Work order:
Please set down, exactly as written, the line containing "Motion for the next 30" and every line after it through the end of the records.

Extracted records
════════════════════
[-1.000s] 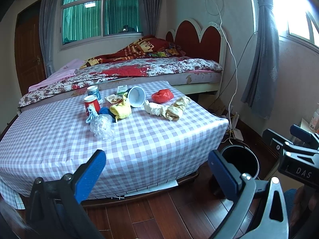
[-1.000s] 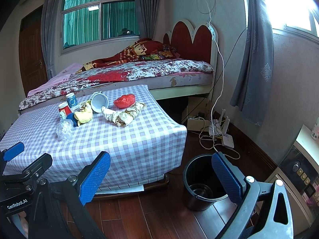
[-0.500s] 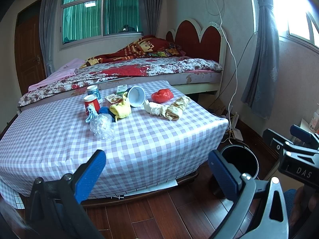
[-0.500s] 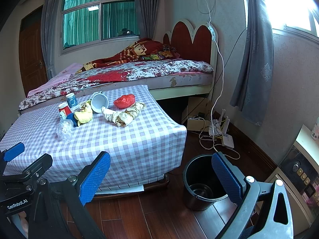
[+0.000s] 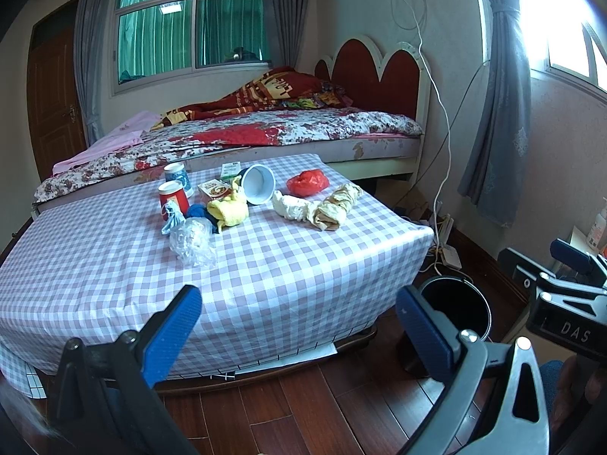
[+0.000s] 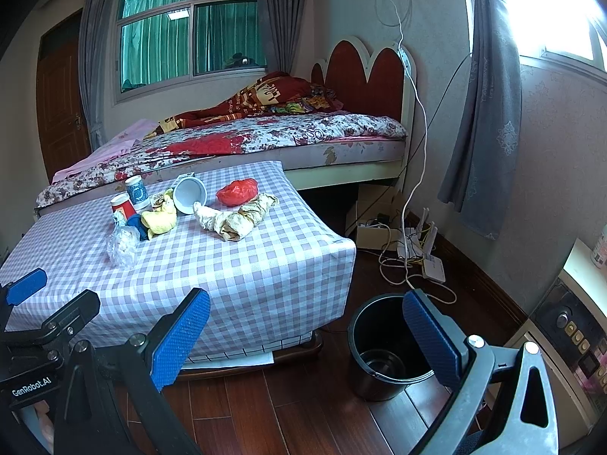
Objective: Collect trash
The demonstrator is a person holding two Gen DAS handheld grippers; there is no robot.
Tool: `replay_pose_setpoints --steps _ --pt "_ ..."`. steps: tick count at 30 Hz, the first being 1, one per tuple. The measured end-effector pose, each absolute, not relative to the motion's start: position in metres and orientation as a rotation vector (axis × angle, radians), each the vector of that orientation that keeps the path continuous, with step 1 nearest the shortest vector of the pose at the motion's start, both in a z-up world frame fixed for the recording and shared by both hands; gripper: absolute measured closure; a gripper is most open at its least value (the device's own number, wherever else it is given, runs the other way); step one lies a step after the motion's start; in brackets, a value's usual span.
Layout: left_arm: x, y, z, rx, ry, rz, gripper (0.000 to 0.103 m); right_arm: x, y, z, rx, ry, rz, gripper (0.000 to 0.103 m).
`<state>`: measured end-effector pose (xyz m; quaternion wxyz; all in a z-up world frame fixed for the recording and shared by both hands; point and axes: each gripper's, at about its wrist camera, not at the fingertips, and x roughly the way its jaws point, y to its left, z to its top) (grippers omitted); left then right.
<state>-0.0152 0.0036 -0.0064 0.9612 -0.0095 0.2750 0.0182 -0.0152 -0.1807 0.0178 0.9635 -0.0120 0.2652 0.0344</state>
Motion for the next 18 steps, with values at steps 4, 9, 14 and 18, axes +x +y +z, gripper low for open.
replay_pose_setpoints --steps 4,9,14,18 --pt "-0.0149 0.0029 -0.0073 -0.019 0.557 0.036 0.001 -0.0157 -0.1803 0.0178 -0.024 0.538 0.071 0.001" --pt "-0.0147 0.0036 -0.0066 -0.02 0.558 0.037 0.001 -0.0158 -0.18 0.0174 -0.024 0.54 0.072 0.001" --pt "-0.0144 0.003 -0.0076 -0.02 0.559 0.041 0.001 -0.0155 -0.1779 0.0149 -0.026 0.545 0.078 0.001" --pt "-0.0103 0.0058 -0.0074 -0.033 0.564 0.051 0.001 -0.013 -0.1763 0.0125 -0.028 0.555 0.095 0.001"
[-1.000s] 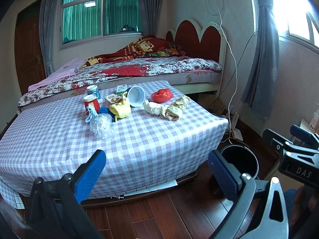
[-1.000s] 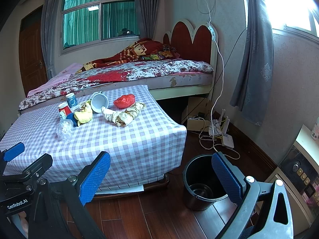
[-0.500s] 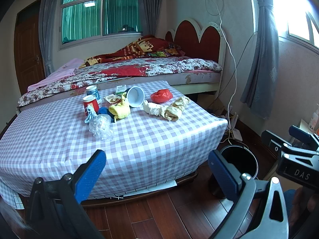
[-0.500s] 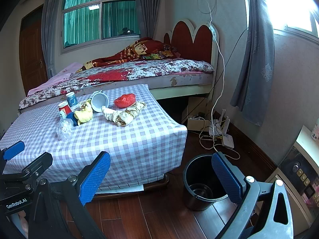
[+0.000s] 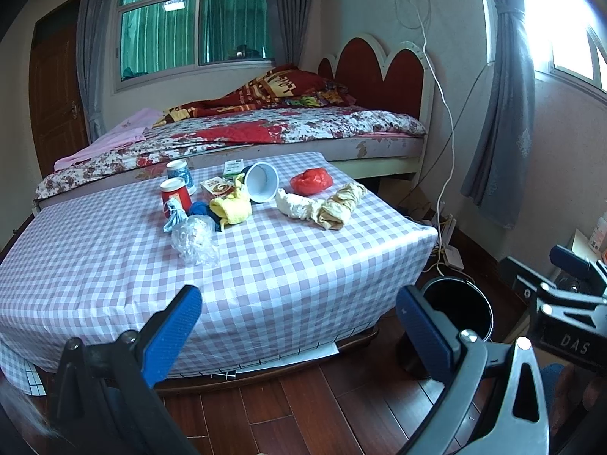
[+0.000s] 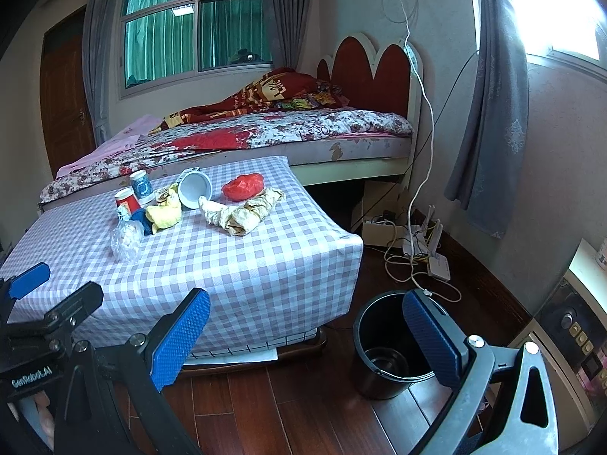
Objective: Collect trash
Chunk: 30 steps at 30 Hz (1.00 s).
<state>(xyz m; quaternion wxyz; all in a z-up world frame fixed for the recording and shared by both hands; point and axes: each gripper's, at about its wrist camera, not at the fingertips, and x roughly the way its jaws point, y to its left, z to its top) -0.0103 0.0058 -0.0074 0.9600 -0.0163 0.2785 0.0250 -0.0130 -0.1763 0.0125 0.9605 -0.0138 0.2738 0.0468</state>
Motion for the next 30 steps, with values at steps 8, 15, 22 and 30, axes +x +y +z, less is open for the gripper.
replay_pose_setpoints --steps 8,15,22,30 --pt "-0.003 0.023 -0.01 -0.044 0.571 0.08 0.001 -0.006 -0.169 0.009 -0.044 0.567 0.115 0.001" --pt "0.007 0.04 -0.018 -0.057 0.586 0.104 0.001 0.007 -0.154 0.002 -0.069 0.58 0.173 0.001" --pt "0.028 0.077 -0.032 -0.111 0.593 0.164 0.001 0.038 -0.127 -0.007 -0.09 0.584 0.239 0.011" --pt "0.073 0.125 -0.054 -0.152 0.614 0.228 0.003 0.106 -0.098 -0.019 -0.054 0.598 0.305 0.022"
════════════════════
Problem solution:
Motion for the next 30 steps, with values at steps 8, 15, 22 and 30, axes +x +y +z, less is open for the gripper.
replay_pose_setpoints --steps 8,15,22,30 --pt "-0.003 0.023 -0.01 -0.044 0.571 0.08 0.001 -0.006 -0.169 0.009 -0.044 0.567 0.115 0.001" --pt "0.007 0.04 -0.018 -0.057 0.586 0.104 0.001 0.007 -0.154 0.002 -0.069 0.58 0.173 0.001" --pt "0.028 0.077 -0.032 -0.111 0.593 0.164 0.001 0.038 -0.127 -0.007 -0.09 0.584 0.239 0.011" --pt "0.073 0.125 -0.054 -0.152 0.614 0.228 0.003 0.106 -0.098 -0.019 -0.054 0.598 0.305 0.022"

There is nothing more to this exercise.